Because concrete is strong in compression, the tops of the buried walls ought to support the 1,300-ton tower crane plus its 2,000-ton load.
• Hydraulic balancing. Van Kooperen compared the crane tower to a kitchen table, and said any weight shouldn’t be allowed to shift much.
So the crane legs are perched over 48 hydraulic cylinders, instead of directly on the track rails. It’s a first in the industry, that a tower is wholly supported by hydraulic components, said van Kooperen.
He said it exploits Pascal’s law, which says pressures on fluid within a closed system are transmitted equally in all directions. So as Bertha’s pieces move, the tower automatically rebalances itself.
• Safety precautions. On commercial-construction jobs across the city, it’s common to see workers standing beneath bundles of lumber, Sheetrock or steel, and for somebody to guide a load using ropes. Two Highway 520 pontoon builders at Grays Harbor were almost hit by a concrete counterweight that suddenly broke loose last year.
Not so with Bertha.
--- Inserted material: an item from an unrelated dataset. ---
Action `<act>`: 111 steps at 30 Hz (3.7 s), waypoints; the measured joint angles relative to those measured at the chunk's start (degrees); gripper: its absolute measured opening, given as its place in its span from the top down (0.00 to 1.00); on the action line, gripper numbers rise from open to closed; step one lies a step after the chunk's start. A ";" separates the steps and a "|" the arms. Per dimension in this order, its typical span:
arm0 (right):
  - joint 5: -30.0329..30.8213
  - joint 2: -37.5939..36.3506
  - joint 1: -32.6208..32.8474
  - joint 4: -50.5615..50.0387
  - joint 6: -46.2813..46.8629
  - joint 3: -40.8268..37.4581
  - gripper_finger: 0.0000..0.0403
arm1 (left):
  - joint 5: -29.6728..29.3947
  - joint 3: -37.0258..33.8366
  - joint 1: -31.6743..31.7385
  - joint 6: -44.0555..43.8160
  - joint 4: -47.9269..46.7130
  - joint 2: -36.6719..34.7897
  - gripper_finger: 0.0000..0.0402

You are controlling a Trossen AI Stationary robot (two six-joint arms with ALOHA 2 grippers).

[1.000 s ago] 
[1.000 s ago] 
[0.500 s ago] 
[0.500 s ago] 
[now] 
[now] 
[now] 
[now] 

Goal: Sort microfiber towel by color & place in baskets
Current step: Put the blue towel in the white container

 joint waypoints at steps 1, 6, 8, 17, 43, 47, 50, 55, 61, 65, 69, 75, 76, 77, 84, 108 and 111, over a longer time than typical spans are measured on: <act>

While the nose is detached, the team will control it using four chains that extend outside the access vault.
There will never be any workers under a live load, van Kooperen said.
One group of motors and cables will hold the suspended front end of Bertha, while another set lowers and tilts the segment 90 degrees, so the cutter face can be flat on the ground.
Post-repairs, the sequence would be reversed until Mammoet reunites the front end with the rest of the tunnel machine, at the floor of the 120-foot deep vault.
“It has a pretty tight fitting all around,” van Kooperen said. “You need to come within a few millimeters with a 2,000-ton piece of equipment. Taking it out is not that hard, but putting it back in will be.”